ヒロインは、女主人公のことですよね。ヒロインとヒーローさえあれば、物語は完成するのでしょう。
そして、ヒロインがいればヒーローもいるわけで。というより、ヒーローの女性形がヒロインなのでしょう。
「英雄も召使いにはただの人」
英語にはそんな諺があるんだとか。とても古い言い回し。いつ、誰が最初に言ったのか、分からないくらいに。
N o m an is a h er o t o h is v al et .
まあ、「側近に英雄なし」と異口同音の表現なのでしょう。
「寺のある町は青縞の産地で、機織娘に美しいのが多い。君の小説のヒロインになるやうなのはいくらもある。」
田山花袋が明治四十二年に発表した『妻』の一節に、そのように出てきます。「ヒロイン」の言葉は、すでに明治期から使われていたものと思われます。
あまりにも有名な小説ではありますが。
「クリフォドは現在では従男爵、クリフォド卿であり、コンスタンスはチャタレイ令夫人であった。」
D・H・ロレンスが、1915年に発表した『チャタレイ夫人の恋人』の書き出し部分。いうまでもなく、「コンスタンス」がこの物語のヒロインであります。
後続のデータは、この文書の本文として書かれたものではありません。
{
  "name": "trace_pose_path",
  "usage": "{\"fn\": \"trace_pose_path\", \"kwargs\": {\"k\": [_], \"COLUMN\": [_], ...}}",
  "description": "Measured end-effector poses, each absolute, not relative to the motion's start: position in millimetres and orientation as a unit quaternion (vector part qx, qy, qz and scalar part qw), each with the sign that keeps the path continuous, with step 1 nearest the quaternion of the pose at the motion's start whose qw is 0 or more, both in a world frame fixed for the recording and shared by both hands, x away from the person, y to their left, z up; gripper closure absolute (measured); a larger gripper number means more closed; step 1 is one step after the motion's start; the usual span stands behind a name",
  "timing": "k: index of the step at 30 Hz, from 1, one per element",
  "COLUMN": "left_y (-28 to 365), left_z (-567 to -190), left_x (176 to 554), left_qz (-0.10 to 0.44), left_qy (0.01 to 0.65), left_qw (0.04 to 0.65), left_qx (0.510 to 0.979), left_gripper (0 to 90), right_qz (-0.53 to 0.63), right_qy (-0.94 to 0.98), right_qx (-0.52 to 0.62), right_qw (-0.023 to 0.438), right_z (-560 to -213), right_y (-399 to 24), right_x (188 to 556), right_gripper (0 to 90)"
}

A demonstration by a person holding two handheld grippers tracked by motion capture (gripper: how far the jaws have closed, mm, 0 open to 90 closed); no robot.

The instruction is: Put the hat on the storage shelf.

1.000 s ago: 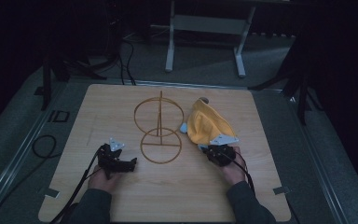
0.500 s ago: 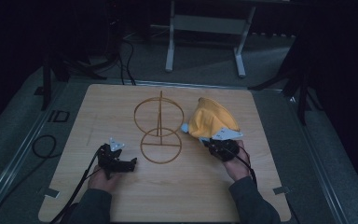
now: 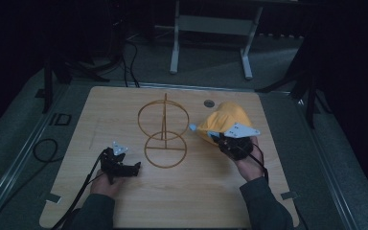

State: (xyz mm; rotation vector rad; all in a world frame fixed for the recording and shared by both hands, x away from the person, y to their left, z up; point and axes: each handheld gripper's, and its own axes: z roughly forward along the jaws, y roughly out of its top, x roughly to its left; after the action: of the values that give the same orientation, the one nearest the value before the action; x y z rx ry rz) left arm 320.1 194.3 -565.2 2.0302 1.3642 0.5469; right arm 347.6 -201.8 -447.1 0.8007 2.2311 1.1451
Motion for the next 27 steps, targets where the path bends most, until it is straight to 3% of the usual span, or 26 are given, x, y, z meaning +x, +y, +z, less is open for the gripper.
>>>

戦後間もなく、『チャタレイ夫人の恋人』が問題になったことがあります。内容が「甚だ不謹慎」というものでありました。今、あらためて読んでみても、「甚だ不謹慎」とは思えません。
第一、ロレンスが「甚だ不謹慎」な内容を書こうと思ったわけではないのですから。まあ、それもこれも含めて、「時代」というものなのでしょうね。
ロレンスが、1915年に発表した小説が、『虹』。『虹』は、発行間もなく、発禁。どうもロレンスは「不謹慎」と思われる傾向を持っているようです。『虹』も今読むと、実に美しいものでありますが。
「子供たちには海狸の毛皮の清楚なケープを着せ、しゃれた小さな帽子をかぶらせ、そして彼女自身はまるで冬のバラでも見るように、楚々として実に美しく見えた。」
これは、「ミセス・ブラングウィン」の姿。まさしくヒロインそのものではありませんか。
文中、「海狸」と訳されているのが、「ビーヴァー」b e a v er 。昔むかしトップ・ハットに用いられたのもビーヴァーでありました。ことの水に強い毛皮でもあります。
毛皮といい、ヒロインといい、美しく、強いのでありましょう。